Aloisio Gonzaga (20 April 1494 – 19 July 1549) was an Italian feudal lord and condottiero.

== Early life ==
Baptized with the name of Alessandro, he was usually known since his time by that of Luigi (in Latin Aloysius), also in its variants of Aloisio, Aluigi, Alvise and Loysio; in his correspondence examined by Guido Sommi Picenardi, he used to sign himself "Luis de Gonzaga". In later historiography he is generally referred to as 'Luigi Alessandro Gonzaga'. He was the sixth child and second son of another lord and condottiero, Rodolfo Gonzaga and his wife Caterina Pico.

== Biography ==
The lord of Castel Goffredo, Castiglione and Solferino, he was the founder of two cadet branches of the House of Gonzaga known as the "Castel Goffredo, Castiglione and Solferino Gonzagas" and "Castel Goffredo Gonzagas"; both branches went extinct in 1593. He backed the Holy Roman Empire and its leader Charles V; Charles visited him at his residence in 1543.

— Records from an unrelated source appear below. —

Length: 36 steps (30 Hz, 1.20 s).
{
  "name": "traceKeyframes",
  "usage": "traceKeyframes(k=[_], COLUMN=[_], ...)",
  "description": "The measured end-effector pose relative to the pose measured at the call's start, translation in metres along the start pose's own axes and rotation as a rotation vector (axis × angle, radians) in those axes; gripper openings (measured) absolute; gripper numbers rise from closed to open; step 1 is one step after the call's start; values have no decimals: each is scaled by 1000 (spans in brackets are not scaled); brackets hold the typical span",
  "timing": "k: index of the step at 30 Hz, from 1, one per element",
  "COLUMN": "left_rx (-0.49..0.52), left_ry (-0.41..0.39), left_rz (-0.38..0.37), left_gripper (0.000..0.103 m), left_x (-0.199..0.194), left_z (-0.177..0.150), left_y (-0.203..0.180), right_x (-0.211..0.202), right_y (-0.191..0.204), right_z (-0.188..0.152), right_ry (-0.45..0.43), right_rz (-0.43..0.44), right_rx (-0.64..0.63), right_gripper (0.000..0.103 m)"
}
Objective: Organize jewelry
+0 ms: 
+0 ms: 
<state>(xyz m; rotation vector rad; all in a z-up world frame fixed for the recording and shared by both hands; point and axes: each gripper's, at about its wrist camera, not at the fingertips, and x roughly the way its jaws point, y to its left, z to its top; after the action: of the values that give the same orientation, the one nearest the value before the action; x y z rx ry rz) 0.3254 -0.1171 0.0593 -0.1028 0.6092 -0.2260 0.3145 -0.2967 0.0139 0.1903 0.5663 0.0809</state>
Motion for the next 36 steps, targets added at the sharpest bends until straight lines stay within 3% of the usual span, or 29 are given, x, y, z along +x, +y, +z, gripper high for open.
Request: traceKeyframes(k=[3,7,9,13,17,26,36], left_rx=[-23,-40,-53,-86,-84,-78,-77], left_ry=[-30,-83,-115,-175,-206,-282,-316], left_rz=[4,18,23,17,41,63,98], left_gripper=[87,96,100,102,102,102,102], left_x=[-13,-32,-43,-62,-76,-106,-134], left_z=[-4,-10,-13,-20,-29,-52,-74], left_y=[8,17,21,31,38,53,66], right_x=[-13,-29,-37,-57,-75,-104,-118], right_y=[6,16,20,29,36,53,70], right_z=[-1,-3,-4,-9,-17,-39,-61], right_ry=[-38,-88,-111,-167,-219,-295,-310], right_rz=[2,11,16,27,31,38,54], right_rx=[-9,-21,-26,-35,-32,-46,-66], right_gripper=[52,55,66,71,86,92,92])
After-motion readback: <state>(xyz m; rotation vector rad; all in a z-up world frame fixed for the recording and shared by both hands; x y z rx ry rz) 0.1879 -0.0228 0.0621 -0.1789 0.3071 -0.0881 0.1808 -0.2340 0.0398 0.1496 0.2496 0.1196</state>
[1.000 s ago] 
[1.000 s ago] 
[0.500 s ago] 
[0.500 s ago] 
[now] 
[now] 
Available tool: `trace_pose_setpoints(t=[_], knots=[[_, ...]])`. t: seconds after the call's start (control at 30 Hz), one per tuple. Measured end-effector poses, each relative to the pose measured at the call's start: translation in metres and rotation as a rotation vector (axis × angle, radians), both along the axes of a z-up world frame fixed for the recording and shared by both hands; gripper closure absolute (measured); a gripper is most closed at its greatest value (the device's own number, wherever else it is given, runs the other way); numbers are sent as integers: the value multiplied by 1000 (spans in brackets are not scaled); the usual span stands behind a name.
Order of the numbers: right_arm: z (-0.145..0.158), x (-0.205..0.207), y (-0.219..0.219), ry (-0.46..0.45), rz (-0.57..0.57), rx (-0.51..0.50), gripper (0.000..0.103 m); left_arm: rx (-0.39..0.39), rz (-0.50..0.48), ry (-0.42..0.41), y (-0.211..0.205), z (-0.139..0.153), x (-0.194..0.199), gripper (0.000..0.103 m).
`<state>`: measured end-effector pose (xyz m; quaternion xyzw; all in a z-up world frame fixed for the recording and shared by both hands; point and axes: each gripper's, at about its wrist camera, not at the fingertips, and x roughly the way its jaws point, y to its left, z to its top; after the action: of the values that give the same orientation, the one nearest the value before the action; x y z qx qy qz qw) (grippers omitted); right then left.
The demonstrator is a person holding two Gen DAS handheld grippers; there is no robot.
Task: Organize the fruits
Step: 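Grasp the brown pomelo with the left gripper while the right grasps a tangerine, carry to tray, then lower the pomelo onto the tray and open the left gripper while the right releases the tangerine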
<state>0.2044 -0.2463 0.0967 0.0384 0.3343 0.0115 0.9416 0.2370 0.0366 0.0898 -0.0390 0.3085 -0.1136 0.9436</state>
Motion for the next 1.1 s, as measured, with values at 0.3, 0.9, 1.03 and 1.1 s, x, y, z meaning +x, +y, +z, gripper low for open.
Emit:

He was one of the most important figures in the history of Castel Goffredo. He made it the capital of his small state, consisting of the imperial fiefdoms of Castel Goffredo, Castiglione, and Solferino, and produced most of its town planning.

Upon his death, the three fiefdoms were divided between his three sons, Alfonso, Ferrante, and Orazio.

== Personal life ==
He was married to Caterina Anguissola and had three sons:
- Alfonso (1541–1592), third Lord of Castel Goffredo; married in 1568 to Ippolita Maggi.
  - Caterina di Gonzaga-Castelgoffredo; married Carlo Emanuele Teodore Trivulzio, Conte di Melzo (d. 1605).
    - Ippolita Trivulzio; married Honoré II, Prince of Monaco.
- Ferrante (1544–1586), first Marquis of Castiglione; married Marta Tana di Santena da Chieri (1550-1605); had issue, including:
  - Saint Aloysius de Gonzaga, deceased in 1591;
  - Rodolfo Gonzaga (1569-1593), instigator of the assassination of his uncle Alfonso (cf above), he was likewise assassinated the following year.
- Orazio (1545–1587), third Lord of Solferino.

== Bibliography ==
- Costante Berselli, Castelgoffredo nella storia, Mantova, 1978.
- Francesco Bonfiglio, Notizie storiche di Castelgoffredo, 2ª ed., Mantova, 2005, ISBN 88-7495-163-9.
- Carlo Gozzi, Raccolta di documenti per la storia patria od Effemeridi storiche patrie, Tomo II, Mantova, 2003, ISBN 88-7495-059-4.
- Massimo Marocchi, I Gonzaga di Castiglione delle Stiviere. Vicende pubbliche e private del casato di San Luigi, Verona, 1990.
- Piero Gualtierotti, Castel Goffredo dalle origini ai Gonzaga, 2008, Mantova.
- Giovanni Scardovelli, Luigi, Alfonso e Rodolfo Gonzaga marchesi di Castelgoffredo, Bologna, 1890.
- Sommi Picenardi, Guido (1864). "Castel Goffredo e i Gonzaga"
- Tamalio, Raffaele (2001). "GONZAGA, Luigi"
- Massimo Telò, Aloisio Gonzaga. Un principe nella Castel Goffredo del '500, Roma, 2021.